Provided with this information, we excavate an underpinning structure of the movies’ world. We draw a sort of Facebook of actors where actors are friends if they played in one or several movies together.

Once we have our network, we can cluster actors in communities of strongly-related individuals using the Louvain algorithm. Then, the computed communities can be characterized to understand who gets to access the wider communities, how interconnected the communities are and lots of other fascinating questions. With the initial corpus, we got information on actors date of birth, movies they played in, genres, languages and countries of movies. To have a better understanding of the main communities, we decided to scrape additionnal information such as actors nationality and occupations. However, as scraping is a very time-consuming task, we decided to only apply it on the 20 most populated communities.

📽️ Let’s start our journey to explore the results !
Our quest : identifying and naming as much communities as we can

The Network and Communities

An overlook

After epics battles with Python, we finally outsmarted the beast and managed to compute our network and communities. Here it is!

As the network is big, the graph is a bit heavy to render correctly… you will need to drag a node to force a better rendering.

You can move into the graph with your mouse (trackpad isn’t recommended if you want to keep your nerves). Every node color represent a community and you will find more info if you pass your mouse over the node.

This graph only shows the 20 first communities, but you here is a graph of every nodes.
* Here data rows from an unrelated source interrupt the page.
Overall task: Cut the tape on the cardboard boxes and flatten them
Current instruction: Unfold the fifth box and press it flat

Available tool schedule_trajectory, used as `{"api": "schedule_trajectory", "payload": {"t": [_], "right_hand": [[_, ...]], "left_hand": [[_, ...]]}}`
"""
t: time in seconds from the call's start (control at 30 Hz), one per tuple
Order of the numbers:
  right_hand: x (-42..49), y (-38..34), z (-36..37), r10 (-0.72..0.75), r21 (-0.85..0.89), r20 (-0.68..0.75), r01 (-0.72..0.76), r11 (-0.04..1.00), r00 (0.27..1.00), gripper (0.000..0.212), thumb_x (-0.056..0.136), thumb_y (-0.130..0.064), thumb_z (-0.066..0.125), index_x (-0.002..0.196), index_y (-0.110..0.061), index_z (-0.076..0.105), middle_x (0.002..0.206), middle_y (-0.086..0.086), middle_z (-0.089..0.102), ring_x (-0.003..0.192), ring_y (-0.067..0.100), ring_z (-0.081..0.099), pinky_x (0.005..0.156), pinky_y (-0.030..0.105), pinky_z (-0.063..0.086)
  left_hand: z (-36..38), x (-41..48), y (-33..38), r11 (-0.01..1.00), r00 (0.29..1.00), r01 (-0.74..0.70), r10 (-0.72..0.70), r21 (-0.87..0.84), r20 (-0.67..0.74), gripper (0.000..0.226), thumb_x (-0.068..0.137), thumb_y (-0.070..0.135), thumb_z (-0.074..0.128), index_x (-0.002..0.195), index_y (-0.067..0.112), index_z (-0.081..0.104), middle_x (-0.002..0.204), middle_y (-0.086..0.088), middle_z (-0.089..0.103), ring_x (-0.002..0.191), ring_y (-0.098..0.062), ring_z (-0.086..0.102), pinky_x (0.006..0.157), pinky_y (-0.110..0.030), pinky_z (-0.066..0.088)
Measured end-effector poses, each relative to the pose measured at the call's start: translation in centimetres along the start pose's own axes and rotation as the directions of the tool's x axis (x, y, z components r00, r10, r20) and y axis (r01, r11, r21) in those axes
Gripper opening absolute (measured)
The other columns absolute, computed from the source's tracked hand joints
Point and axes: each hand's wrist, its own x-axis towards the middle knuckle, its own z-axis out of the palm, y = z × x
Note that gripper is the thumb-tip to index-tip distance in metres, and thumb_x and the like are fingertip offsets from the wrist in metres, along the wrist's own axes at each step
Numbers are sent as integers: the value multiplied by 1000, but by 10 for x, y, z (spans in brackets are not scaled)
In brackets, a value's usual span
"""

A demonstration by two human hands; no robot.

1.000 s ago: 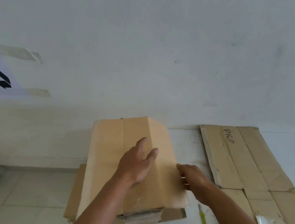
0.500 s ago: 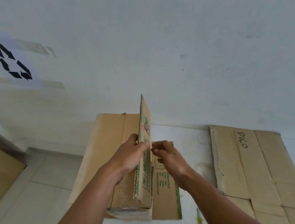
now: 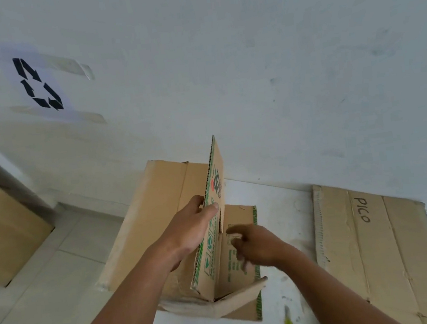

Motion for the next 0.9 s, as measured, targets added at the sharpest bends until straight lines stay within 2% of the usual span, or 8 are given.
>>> {"api": "schedule_trajectory", "payload": {"t": [0.23, 0.33, 0.4, 0.47, 0.53, 0.63, 0.77, 0.9], "right_hand": [[41, -35, -11, -104, -321, -2, 98, 942, 995, 52, 97, -23, 54, 146, -22, 39, 128, 7, 62, 109, 27, 62, 92, 41, 55], [41, -26, -20, -105, -356, -130, 53, 933, 986, 40, 98, -31, 46, 137, -21, 43, 117, 11, 66, 99, 28, 65, 85, 40, 56], [45, -13, -29, -58, -205, -282, -1, 979, 958, 32, 98, -33, 41, 127, -20, 45, 109, 9, 68, 92, 26, 66, 84, 42, 58], [45, -3, -38, 50, 96, -321, -20, 995, 946, 42, 98, -46, 40, 136, -27, 40, 119, 5, 66, 103, 25, 65, 91, 46, 55], [41, -2, -43, 96, 352, -303, 18, 936, 948, 58, 95, -63, 38, 144, -31, 41, 133, 3, 61, 116, 25, 61, 97, 48, 52], [19, -11, -46, 43, 648, -182, 87, 756, 982, 62, 96, -67, 35, 127, -21, 64, 116, 7, 70, 104, 25, 68, 93, 46, 54], [-4, -11, -44, -84, 626, -155, 164, 763, 984, 44, 94, -52, 57, 121, -19, 68, 110, 5, 74, 103, 25, 69, 93, 43, 54], [10, 5, -29, 110, 520, -286, 58, 852, 952, 40, 89, -28, 72, 126, -15, 63, 111, -2, 71, 101, 19, 68, 93, 41, 56]], "left_hand": [[1, 0, -3, 1000, 999, -1, 0, -29, -35, 36, 92, 64, 51, 121, 43, 58, 119, 10, 68, 109, -16, 66, 99, -49, 51], [-1, 0, -6, 999, 1000, -16, 16, -37, 16, 24, 94, 66, 51, 114, 55, 56, 123, 17, 64, 116, -8, 60, 105, -43, 47], [0, 3, -10, 999, 998, -15, 17, -30, 54, 23, 92, 69, 50, 113, 61, 53, 128, 18, 61, 121, -8, 57, 107, -42, 44], [4, 7, -11, 999, 996, -43, 45, -23, 83, 51, 86, 81, 47, 130, 55, 49, 139, 15, 57, 129, -10, 52, 110, -43, 41], [9, 13, -10, 997, 992, -83, 83, -4, 93, 82, 77, 93, 41, 145, 47, 41, 146, 13, 53, 134, -10, 49, 114, -44, 37], [11, 25, -4, 982, 981, -174, 168, 66, 95, 69, 86, 85, 32, 136, 41, 51, 132, 15, 60, 123, -6, 54, 106, -31, 41], [7, 45, -21, 916, 977, -211, 187, 343, 102, 75, 87, 83, 34, 145, 37, 47, 150, 7, 42, 143, -16, 33, 120, -39, 27], [-23, 57, -54, 687, 936, -221, 349, 692, -47, 55, 95, 49, 57, 144, 26, 50, 155, 0, 39, 151, -22, 19, 124, -44, 12]]}}
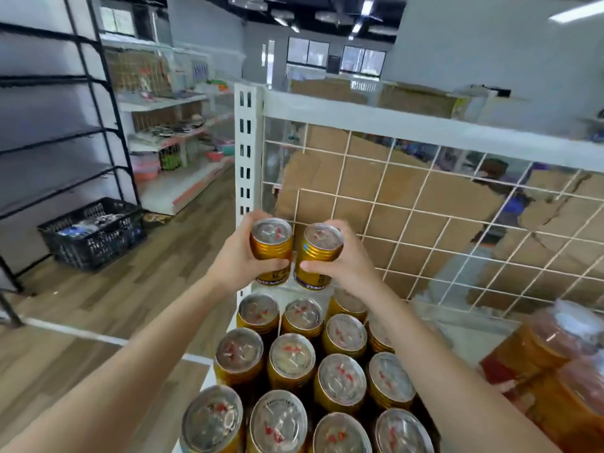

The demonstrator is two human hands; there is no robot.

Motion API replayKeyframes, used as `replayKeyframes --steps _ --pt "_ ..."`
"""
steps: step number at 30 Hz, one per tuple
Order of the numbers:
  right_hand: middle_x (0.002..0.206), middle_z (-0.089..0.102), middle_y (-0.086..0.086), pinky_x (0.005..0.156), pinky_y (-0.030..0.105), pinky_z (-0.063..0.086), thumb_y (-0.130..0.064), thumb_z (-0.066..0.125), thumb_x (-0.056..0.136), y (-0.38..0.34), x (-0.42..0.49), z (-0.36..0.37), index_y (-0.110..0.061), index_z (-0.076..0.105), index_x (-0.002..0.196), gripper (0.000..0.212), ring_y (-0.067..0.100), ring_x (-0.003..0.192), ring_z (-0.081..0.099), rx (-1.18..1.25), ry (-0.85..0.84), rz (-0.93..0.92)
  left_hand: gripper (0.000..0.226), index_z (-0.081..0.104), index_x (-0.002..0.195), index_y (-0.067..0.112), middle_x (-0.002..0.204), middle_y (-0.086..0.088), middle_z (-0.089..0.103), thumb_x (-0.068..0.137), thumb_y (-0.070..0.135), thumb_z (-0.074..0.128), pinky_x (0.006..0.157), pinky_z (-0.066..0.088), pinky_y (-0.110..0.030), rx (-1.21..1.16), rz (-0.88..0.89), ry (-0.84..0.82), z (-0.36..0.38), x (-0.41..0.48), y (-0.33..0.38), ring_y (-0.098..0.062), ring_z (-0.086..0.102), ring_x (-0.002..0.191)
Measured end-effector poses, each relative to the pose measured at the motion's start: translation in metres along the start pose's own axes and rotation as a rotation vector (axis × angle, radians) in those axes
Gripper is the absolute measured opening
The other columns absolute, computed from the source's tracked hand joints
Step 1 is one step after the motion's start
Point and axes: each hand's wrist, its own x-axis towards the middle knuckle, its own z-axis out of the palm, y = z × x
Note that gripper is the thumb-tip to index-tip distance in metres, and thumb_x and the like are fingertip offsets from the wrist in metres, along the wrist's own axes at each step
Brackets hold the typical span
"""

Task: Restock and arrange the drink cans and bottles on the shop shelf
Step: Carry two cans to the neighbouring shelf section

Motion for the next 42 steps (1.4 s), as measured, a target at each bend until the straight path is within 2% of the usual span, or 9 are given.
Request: replayKeyframes --steps 5,8,14,17,20,24,29,35,42 --pt "0.111 0.059 -0.008 0.092 0.039 0.047 -0.028 0.087 0.06 0.025 0.015 0.015 -0.028 0.045 0.113 0.068 0.011 0.103 0.057 -0.094 -0.097 0.085 0.074 0.044 0.122 0.02 0.109 0.007 0.062 0.061 0.011 0.086 0.087 0.049 -0.026 0.058 -0.046 -0.073 0.005 0.012 -0.028 -0.005 0.06 0.1" --pt "0.11 0.055 -0.008 0.094 0.038 0.045 -0.024 0.085 0.063 0.031 0.016 0.022 -0.023 0.044 0.116 0.068 0.012 0.104 0.054 -0.145 -0.188 0.145 0.073 0.043 0.122 0.016 0.106 0.007 0.061 0.063 0.009 0.085 0.077 0.045 -0.008 0.071 -0.086 -0.155 0.003 0.01 -0.038 0.006 0.059 0.093" --pt "0.117 0.054 -0.001 0.09 0.036 0.045 -0.036 0.083 0.066 0.034 0.018 0.029 -0.02 0.042 0.119 0.069 0.016 0.105 0.053 -0.322 -0.343 0.227 0.06 0.042 0.117 0.012 0.101 0.004 0.061 0.07 -0.001 0.077 0.072 0.045 -0.008 0.007 -0.177 -0.261 0.005 -0.003 -0.053 0.008 0.059 0.089" --pt "0.111 0.052 -0.002 0.082 0.032 0.042 -0.037 0.079 0.07 0.031 0.018 0.031 -0.017 0.044 0.119 0.063 0.014 0.099 0.051 -0.396 -0.401 0.238 0.059 0.04 0.119 0.009 0.102 -0.004 0.061 0.073 -0.001 0.076 0.072 0.047 -0.012 -0.032 -0.246 -0.32 0.003 0.0 -0.059 0.0 0.061 0.085" --pt "0.106 0.05 -0.003 0.074 0.029 0.038 -0.036 0.077 0.073 0.029 0.02 0.032 -0.015 0.045 0.12 0.06 0.014 0.094 0.049 -0.463 -0.437 0.258 0.054 0.039 0.12 0.009 0.105 -0.007 0.059 0.078 0.003 0.072 0.071 0.047 -0.011 -0.06 -0.318 -0.384 0.004 0.0 -0.063 -0.012 0.058 0.093" --pt "0.12 0.05 0.003 0.082 0.031 0.041 -0.033 0.072 0.078 0.023 0.022 0.031 -0.013 0.041 0.131 0.064 0.017 0.104 0.05 -0.513 -0.486 0.298 0.048 0.035 0.127 0.013 0.117 -0.008 0.055 0.087 0.011 0.063 0.076 0.046 -0.009 -0.034 -0.349 -0.468 0.006 0.001 -0.063 -0.012 0.054 0.102" --pt "0.129 0.053 0.008 0.09 0.034 0.043 -0.044 0.056 0.089 0.019 0.017 0.032 -0.011 0.045 0.131 0.054 0.022 0.111 0.052 -0.519 -0.428 0.293 0.054 0.041 0.13 0.023 0.127 -0.002 0.053 0.084 0.038 0.064 0.094 0.043 -0.024 -0.058 -0.422 -0.447 0.005 -0.002 -0.06 -0.013 0.051 0.115" --pt "0.144 0.042 -0.004 0.099 0.035 0.04 -0.051 0.05 0.09 -0.001 -0.02 0.012 -0.024 0.037 0.139 0.057 0.017 0.127 0.044 -0.614 -0.25 0.121 0.05 0.038 0.138 0.021 0.143 0.0 0.039 0.092 0.027 0.056 0.094 0.031 -0.02 0.26 -0.246 -0.286 0.003 -0.023 -0.027 -0.013 0.04 0.125" --pt "0.145 0.04 -0.009 0.103 0.029 0.032 -0.049 0.042 0.094 -0.027 -0.11 -0.056 -0.032 0.035 0.139 0.049 0.011 0.129 0.039 -0.661 -0.02 0.009 0.046 0.043 0.136 0.029 0.134 0.013 0.044 0.091 0.029 0.054 0.096 0.034 -0.023 0.355 0.012 -0.108 -0.002 -0.077 0.027 -0.007 0.043 0.122"
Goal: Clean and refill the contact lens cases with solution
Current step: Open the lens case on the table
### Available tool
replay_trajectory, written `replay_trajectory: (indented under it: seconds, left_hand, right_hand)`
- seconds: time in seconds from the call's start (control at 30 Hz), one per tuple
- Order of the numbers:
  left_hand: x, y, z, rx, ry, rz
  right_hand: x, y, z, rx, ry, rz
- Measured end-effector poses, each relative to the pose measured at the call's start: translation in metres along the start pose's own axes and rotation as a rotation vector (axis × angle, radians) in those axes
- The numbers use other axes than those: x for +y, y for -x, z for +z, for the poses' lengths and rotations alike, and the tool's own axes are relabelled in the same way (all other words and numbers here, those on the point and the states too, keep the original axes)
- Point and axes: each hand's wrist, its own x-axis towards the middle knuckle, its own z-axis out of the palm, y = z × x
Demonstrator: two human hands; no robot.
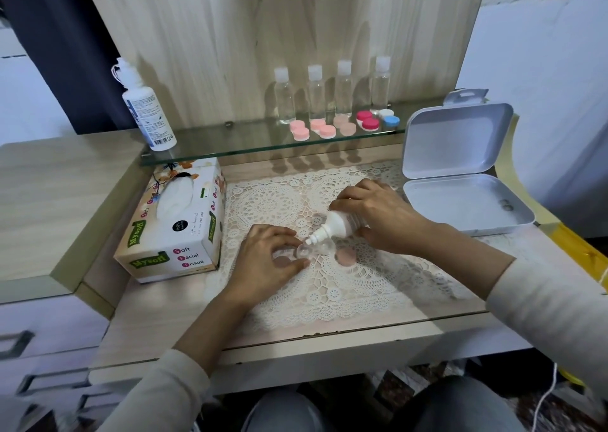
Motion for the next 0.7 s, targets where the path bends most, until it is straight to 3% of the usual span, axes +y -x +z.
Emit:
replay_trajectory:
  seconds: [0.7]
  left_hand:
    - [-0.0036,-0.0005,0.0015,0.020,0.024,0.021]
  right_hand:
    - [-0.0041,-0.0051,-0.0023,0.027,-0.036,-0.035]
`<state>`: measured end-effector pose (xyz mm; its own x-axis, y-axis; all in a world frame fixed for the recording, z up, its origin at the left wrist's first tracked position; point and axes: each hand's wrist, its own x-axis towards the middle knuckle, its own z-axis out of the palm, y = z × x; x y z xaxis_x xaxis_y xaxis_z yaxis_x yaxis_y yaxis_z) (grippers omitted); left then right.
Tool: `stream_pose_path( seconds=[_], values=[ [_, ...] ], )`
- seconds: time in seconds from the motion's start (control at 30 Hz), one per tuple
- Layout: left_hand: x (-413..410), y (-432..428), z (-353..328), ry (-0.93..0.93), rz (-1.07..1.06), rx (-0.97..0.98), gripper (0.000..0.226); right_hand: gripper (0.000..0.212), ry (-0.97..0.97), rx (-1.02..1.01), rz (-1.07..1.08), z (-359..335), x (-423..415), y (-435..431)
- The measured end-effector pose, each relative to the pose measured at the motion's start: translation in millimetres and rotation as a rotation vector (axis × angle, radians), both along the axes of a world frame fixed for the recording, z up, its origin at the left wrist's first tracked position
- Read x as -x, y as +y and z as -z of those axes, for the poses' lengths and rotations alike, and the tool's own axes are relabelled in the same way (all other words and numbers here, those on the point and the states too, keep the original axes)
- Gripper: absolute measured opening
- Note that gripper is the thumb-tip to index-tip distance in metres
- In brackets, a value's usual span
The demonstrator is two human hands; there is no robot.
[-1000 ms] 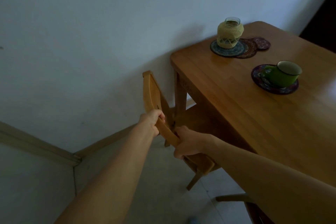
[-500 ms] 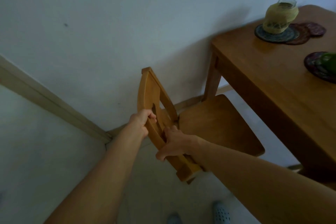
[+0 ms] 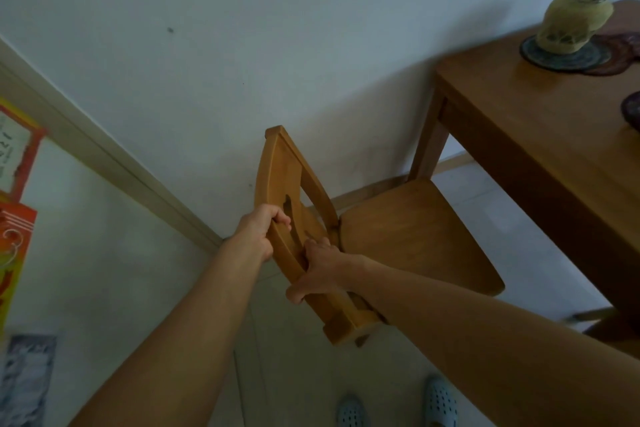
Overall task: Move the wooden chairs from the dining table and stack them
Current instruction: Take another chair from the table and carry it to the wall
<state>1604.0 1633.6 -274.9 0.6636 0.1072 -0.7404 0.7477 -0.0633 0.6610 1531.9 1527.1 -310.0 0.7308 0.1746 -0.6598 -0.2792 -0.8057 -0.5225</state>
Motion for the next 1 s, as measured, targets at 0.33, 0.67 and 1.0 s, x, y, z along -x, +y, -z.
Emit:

Furthermore you will be able to select which community to show, color by nationality or by actor’s year of birth (you definitly wants to see that, even if it’s a bit long to charge).

The network data includes 8 427 actors.

As is usual in most real-world networks, the network is very sparse. Only 0.03% of all possible links between actors are present.

Number of nodes: 8427
Number of edges: 25865

It stars 646 communities in total, ranging from 1080 to 2 individuals. The community sizes distribution follows a power-law distribution and only the 14 widest communities contain more than a hundred actors.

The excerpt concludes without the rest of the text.